Moisture Math (don’t skip)
- Wet veg (cabbage, spinach, mushrooms) must be pre-salted/squeezed or sautéed to drive off water.
- Juicy meat needs binding: 1–2 tbsp beaten egg or 1–3 tbsp ice-cold stock per 250 g filling, mixed vigorously until tacky.
- Cheese (ricotta) should be drained in a sieve 2–12 hours.
Four Foolproof Fillings
A) Pork & Cabbage Dumpling
- 350 g ground pork (20% fat)
- 250 g Napa cabbage, finely minced, salted ½ tsp and squeezed dry
- 1 tbsp ginger, 2 tbsp scallion, 1 tbsp light soy, 1 tbsp Shaoxing/dry sherry, 1 tsp sesame oil, ½ tsp sugar, ¼ tsp white pepper
- 2–4 tbsp ice-cold chicken stock, added while stirring until the mix turns sticky
B) Shrimp & Chive Dumpling
- 300 g shrimp, chopped; 40 g Chinese chives or scallion; 1 tsp grated ginger
- 1 tsp soy, ½ tsp sesame oil, pinch white pepper, 1 tsp cornstarch, 1–2 tbsp cold water
C) Spinach-Ricotta Ravioli
- 250 g ricotta, well-drained
- 120 g cooked spinach, squeezed and chopped
- 40 g grated Parmesan, 1 egg yolk, pinch nutmeg, salt & pepper
D) Butternut Squash Ravioli
- 350 g roasted squash, mashed
- 40 g grated Parmesan, 15 g butter, 1 tsp lemon zest, salt, pepper
Shaping
Dumplings (half-moon with pleats)
- Place 1 tbsp filling in the center.
- Wet half the rim; fold into a half-moon.
- Pleat the front edge toward the center while pressing to seal against the back edge.

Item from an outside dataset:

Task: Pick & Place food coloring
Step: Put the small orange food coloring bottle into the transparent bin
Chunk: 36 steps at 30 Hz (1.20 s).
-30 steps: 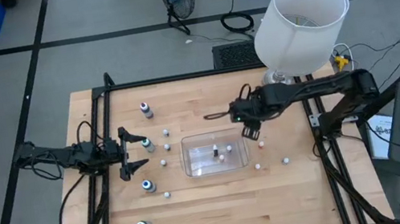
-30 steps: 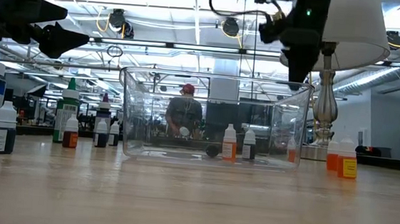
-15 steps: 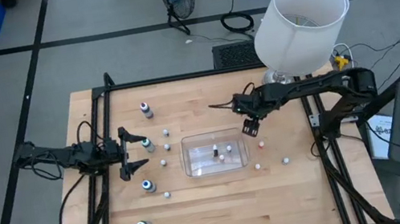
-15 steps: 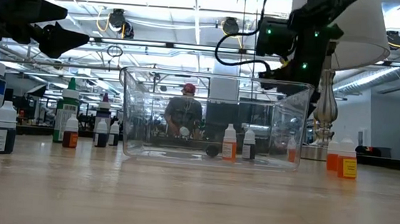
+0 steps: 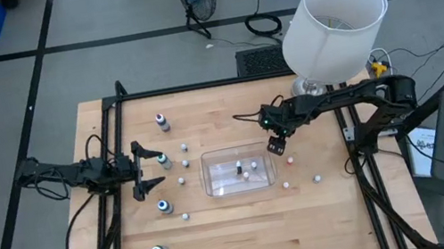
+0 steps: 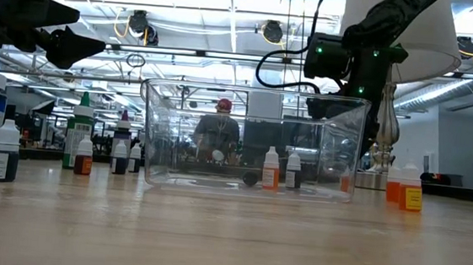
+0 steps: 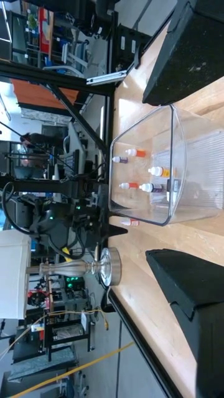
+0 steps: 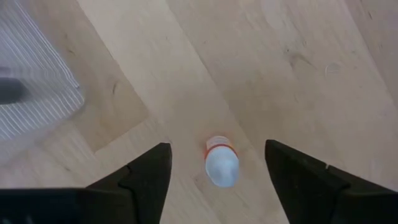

- Set on a floured tray; keep covered.
Wrapper size: 8–9 cm; target weight ~12 g each, filling ~18–20 g.
Ravioli (two-sheet method)
- Pipe 1 tbsp filling, spaced 4–5 cm apart on a thin sheet.
- Brush around mounds with water or egg wash.
- Lay a second sheet; press out air pockets from filling outward.
- Cut squares or stamp rounds; crimp edges firmly. Rest 10 min under a towel.
Cooking
Dumplings
- Boiled (shuǐjiǎo): Simmer in salted water 3–4 min after they float; gentle boil prevents bursting.
- Steamed: 8–10 min over brisk steam on parchment or oiled cabbage leaves.
- Potstickers (steam-fry): Medium-high heat, 1–2 tbsp oil. Add dumplings; brown bottoms 2–3 min. Add 120 ml water, cover, steam 5–6 min. Uncover to evaporate; let bottoms re-crisp 1 min.
Dipping sauce (balanced): 2 tbsp light soy + 1 tbsp rice vinegar + 1 tsp water + ½ tsp sugar + chili oil + sliced scallion.
Ravioli
- Boil in abundantly salted water (like the sea) 2–3 min, just until they float and pasta turns satiny.
- Move directly to sauce with a splash of pasta water to glaze.
Sauce pairings:
- Spinach-ricotta → light tomato butter or lemon-brown-butter with herbs.
- Squash → brown butter + sage + toasted hazelnuts, finish with lemon.
Make-Ahead, Freeze, Reheat
- Arrange uncooked dumplings or ravioli on a floured/semolina-dusted sheet; freeze solid, then bag up to 2 months.
- Cook from frozen: add ~1–2 minutes (or an extra 60 ml water cycle for potstickers).
- Cooked leftovers: cool fast, refrigerate up to 3 days; re-crisp potstickers in a pan, gently reheat ravioli in sauce with a splash of water.
Troubleshooting
- Wrappers tearing: Dough too dry or rolled too thin. Lightly mist; thicken next batch.
- Leaks during boil: Air pockets or weak seal. Press edges firmly; use egg wash for ravioli.
- Mushy filling: Veg not drained; sauté or salt/squeeze next time.
- Tough pasta: Over-kneaded without rest, or overcooked. Give the dough its nap; cook to just-done.
- Soggy potsticker bottoms: Too much water left at the end; uncover earlier to evaporate and re-crisp.
Scaling & Ratios (quick reference)
- Dumpling dough hydration: 60–65% (water to flour by weight).
- Ravioli dough: 1 egg per 100 g flour (+ a drizzle of water if dry).
- Filling per piece: 18–25 g dumplings; 15–20 g ravioli.